Song: We hope that there will be a lot of pros! Right now, if you look at the Web, there’s so much information, so many services, but humans are very limited. We are oftentimes the bottleneck. So we hope that the agentic Web can significantly improve the efficiency and productivity with which humans can utilize all these great resources. So users can get information much faster, get more relevant information, higher quality information, and can complete tasks much more efficiently. This could help the whole economy to be more efficient.

But we need to get this right; otherwise there are a lot of risks. It’s unprecedented that we have these autonomous agents operating on the open Web that can take actions, have high privileges, can buy things on behalf of the users, and so on. We need to be really mindful of these new safety and security risks.

What are the main security concerns?

Song: This is uncharted territory, given the power and capabilities of these agents and their autonomy. This opens up much larger attack surfaces. Already, we know that LLMs have certain security vulnerabilities and safety issues. Agents can also leak sensitive information about the users. So for example, they may know a user’s preferences, which can be very privacy sensitive. Or maybe credit card numbers or sensitive bank information.

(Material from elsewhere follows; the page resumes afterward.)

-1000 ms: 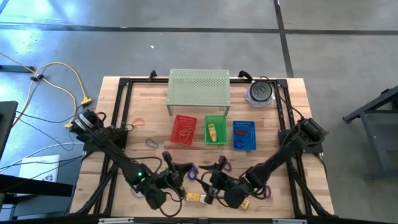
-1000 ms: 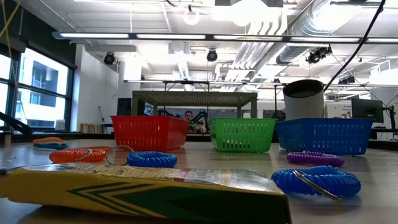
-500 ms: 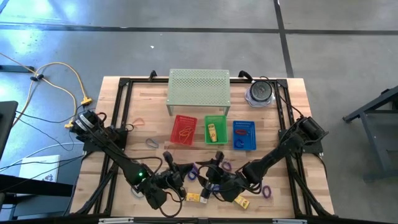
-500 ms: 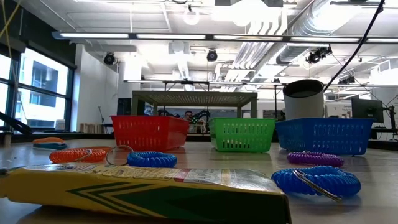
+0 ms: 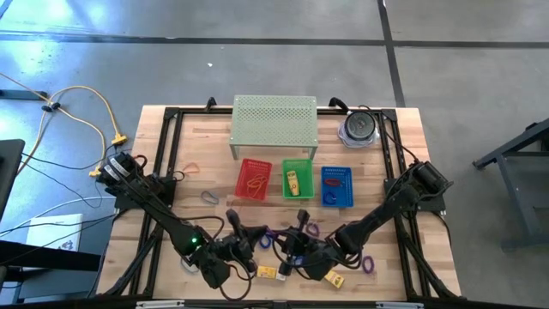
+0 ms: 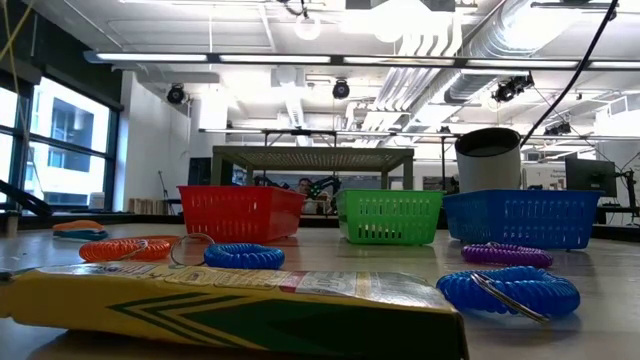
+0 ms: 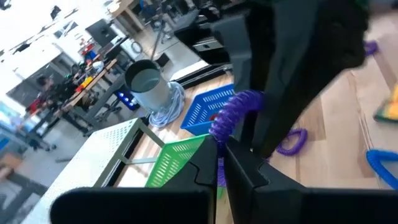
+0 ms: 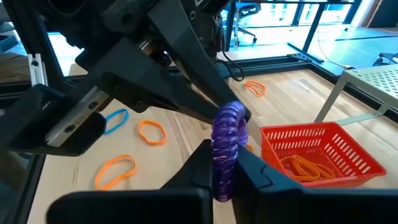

Our work and others’ work have shown that these agents can be easily attacked in ways that such sensitive information can be stolen. Or agents can be made to take malicious actions against the user’s intent. Going forward in the agentic Web with more autonomous agents and with multiagent systems will only exacerbate these security issues.

Given the technology’s maturity level and the scale of the security challenges, is an agentic Web viable in the near term? Are people really going to trust these things to operate on their behalf?

Song: It’s viable in the sense that this is the future we’re heading toward. But of course, it is still early. There are many open challenges. There are lots of different parts of the technology and overall infrastructure that still need to be built. And we really need to develop new technologies to provide safer and more secure solutions in this new agentic Web.

We’re already developing those technologies. For example, our recent work on automatic end-to-end red teaming used multiagent teams to do red teaming on other agents. But we also need to develop new secure agent frameworks so that we can develop what we call secure-by-design ways of building these agents. We hope to bring the community together to develop these new security solutions to enable the agentic Web.